If you'd rather not babysit both

Keeping the pair is a chore with no finish line: update two runtimes, keep two sets of defaults sane, patch up the seams every time something shifts. That's the part I take off your hands; it's most of what Cain is. OpenClaw and Hermes run together on a dedicated server provisioned for you, one client per server, both under one control layer. Versions are pinned: a new one goes through our upgrade matrix first and only then rolls out. Your prompts go straight to the model provider you already pay, not through somebody's shared cloud on somebody else's keys. It's one option, not the only right answer. Want to run both yourself? Start with the division of labor above.

FAQ

What's the difference between OpenClaw and Hermes Agent? OpenClaw is a dispatcher: gateway, sessions, channels, and a team of agents under one control layer. Hermes is a single agent that learns: it writes itself skills and handles the same job better each time. Short version: OpenClaw conducts; Hermes learns the job.

Should I use OpenClaw or Hermes? Channels and agents to route: OpenClaw. An automation that should sharpen with repetition: Hermes. If you need both, run both; that's a perfectly normal setup.

Can I run OpenClaw and Hermes on the same server? Yes, and setups like this exist well beyond my basement: OpenClaw routes, Hermes takes the jobs where accumulated experience matters. The catch is two runtimes sharing one host's ports, tokens, and update schedule, and keeping them from colliding is on you.

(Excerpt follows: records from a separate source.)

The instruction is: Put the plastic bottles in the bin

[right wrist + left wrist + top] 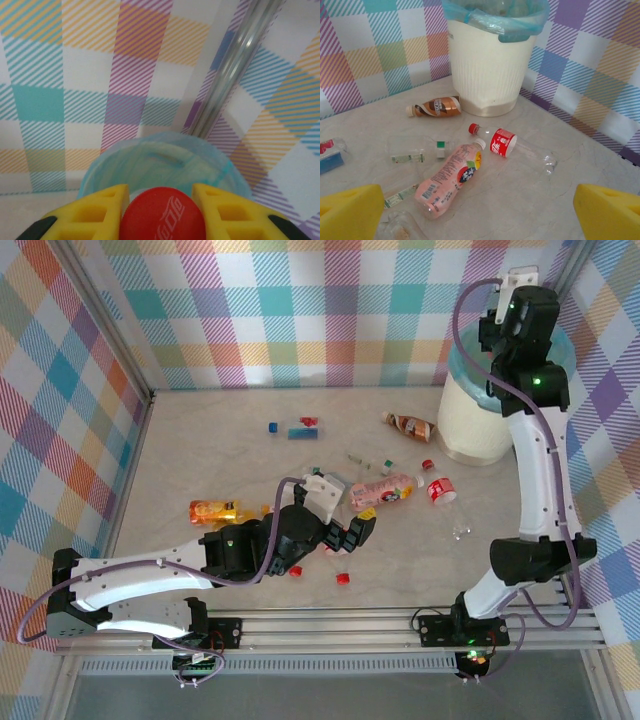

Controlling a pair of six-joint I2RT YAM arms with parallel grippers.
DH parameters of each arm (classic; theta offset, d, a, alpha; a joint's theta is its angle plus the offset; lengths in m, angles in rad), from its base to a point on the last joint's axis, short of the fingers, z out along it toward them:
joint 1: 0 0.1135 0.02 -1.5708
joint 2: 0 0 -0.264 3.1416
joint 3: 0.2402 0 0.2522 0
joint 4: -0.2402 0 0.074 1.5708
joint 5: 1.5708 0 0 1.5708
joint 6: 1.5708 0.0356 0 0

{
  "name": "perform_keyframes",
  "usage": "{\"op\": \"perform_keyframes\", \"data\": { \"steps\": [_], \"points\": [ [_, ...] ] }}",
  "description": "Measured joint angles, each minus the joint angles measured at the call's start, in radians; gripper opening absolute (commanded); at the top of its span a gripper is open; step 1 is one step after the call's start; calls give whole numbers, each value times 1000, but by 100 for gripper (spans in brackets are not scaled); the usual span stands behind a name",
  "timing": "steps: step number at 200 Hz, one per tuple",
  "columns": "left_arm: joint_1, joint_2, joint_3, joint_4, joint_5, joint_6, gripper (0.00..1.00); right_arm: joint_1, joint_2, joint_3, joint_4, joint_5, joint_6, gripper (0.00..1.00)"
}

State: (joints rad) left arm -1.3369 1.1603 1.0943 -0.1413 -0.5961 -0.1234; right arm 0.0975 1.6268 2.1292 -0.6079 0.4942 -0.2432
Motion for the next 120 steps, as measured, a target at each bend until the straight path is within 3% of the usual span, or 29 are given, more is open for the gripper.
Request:
{"op": "perform_keyframes", "data": {
  "steps": [89, 100, 120],
  "points": [
    [6, 0, 0, -26, -5, -14, 97, -24, 69, 51, -150, -42, 76, 20],
    [7, 2, 0, -27, -7, -15, 98, -26, 84, 68, -166, -43, 80, 15],
    [11, 7, 0, -42, -8, -16, 97, -26, 109, 87, -183, -43, 87, 18]
  ]
}}
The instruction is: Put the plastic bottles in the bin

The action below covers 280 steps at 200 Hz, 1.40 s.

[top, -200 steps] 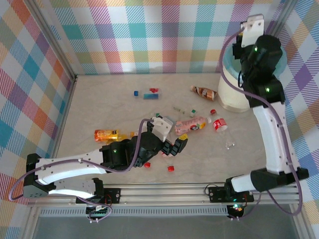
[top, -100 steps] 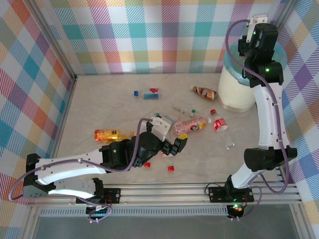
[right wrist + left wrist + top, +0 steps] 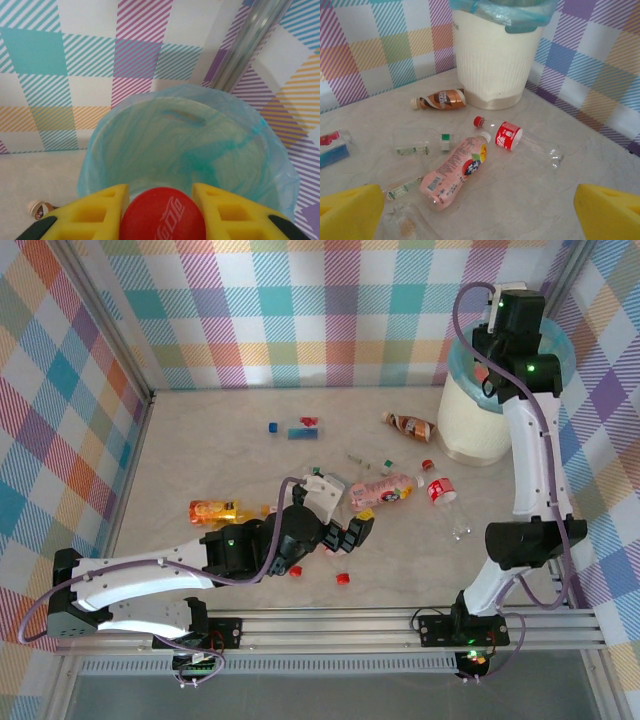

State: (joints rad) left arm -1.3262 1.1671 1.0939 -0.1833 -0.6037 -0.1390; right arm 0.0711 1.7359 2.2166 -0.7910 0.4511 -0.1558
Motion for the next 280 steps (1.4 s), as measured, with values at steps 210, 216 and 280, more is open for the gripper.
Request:
{"op": "perform_keyframes", "data": {
  "steps": [210, 216, 280],
  "points": [
    [35, 24, 0, -55, -9, -33, 98, 23, 70, 145, -220, -200, 220, 38],
    [39, 24, 0, -60, -12, -37, 98, 35, 70, 147, -222, -203, 222, 38],
    [135, 18, 50, -267, -72, -189, 98, 309, -23, -5, -203, -271, 232, 44]
  ]
}}
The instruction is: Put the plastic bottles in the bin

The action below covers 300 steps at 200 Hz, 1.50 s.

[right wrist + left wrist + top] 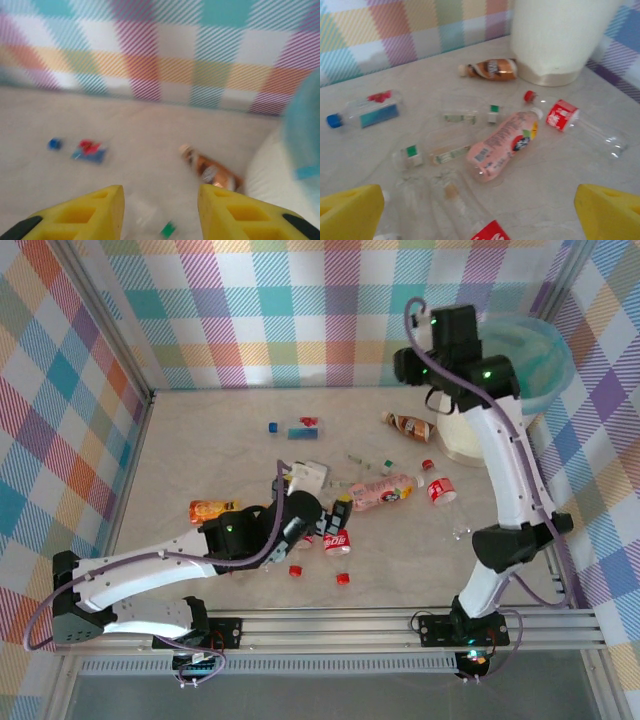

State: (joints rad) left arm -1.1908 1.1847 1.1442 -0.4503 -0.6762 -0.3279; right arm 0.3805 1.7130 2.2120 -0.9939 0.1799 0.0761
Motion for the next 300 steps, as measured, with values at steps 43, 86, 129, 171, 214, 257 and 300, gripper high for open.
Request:
{"op": "perform_keyframes", "data": {
  "steps": [43, 86, 129, 171, 214, 257, 300],
  "points": [
    [140, 19, 5, -172, 42, -187, 96, 105, -252, -441, 113, -93, 68, 46],
    [170, 149, 4, -225, 170, -275, 91, 119, -424, -765, 185, -172, 146, 47],
    [191, 310, 4, -225, 329, -321, 86, 122, -564, -1025, 189, -193, 163, 48],
    [196, 441, 65, -267, 402, -294, 86, 123, -675, -1117, 194, -235, 185, 47],
    [228, 566, 245, -278, 470, -273, 85, 123, -770, -1269, 200, -304, 247, 48],
    [241, 690, 316, -283, 497, -280, 85, 123, -845, -1315, 196, -304, 273, 50],
    [248, 700, 275, -260, 521, -338, 88, 123, -878, -1316, 196, -301, 276, 53]
  ]
}}
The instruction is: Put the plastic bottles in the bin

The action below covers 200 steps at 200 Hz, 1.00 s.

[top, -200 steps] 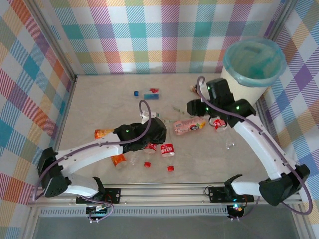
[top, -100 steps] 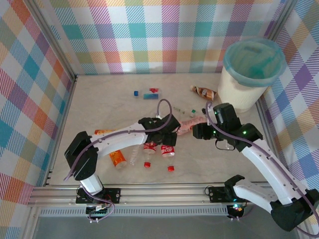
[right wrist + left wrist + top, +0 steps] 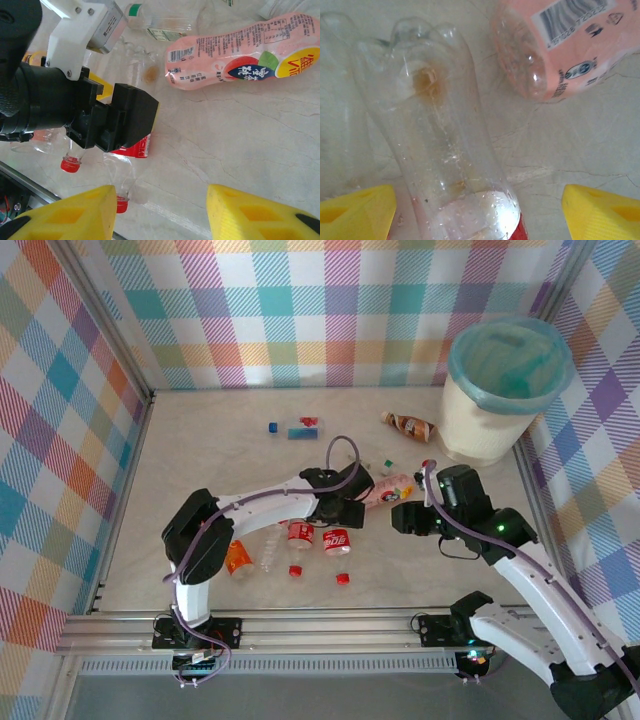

What is Hermes Agent? An AI agent built around learning: it does a task, reviews the result, and writes the working fix into a new skill, so it improves with use. Terminal first, gateway optional.

Does Hermes actually learn? Yes, and you can check: it writes and edits its own skill files as it works. The flip side is that the same mechanism can corrupt its own state, and no version has removed that risk. For how the loop works today, see Hermes's own docs.

Can one agent fix the other? If both live on one machine, yes: each has full access to the system, and one can clean up whatever the other broke. My OpenClaw has brought back a Hermes that broke itself, no reinstall. But I asked it to. They don't repair each other automatically; neither one watches or heals the other on its own.

Ilya Prudnikov runs private OpenClaw and Hermes instances. These are an operator's notes on living with both, not project documentation; for exact commands, defaults, and security posture, see each project's current docs.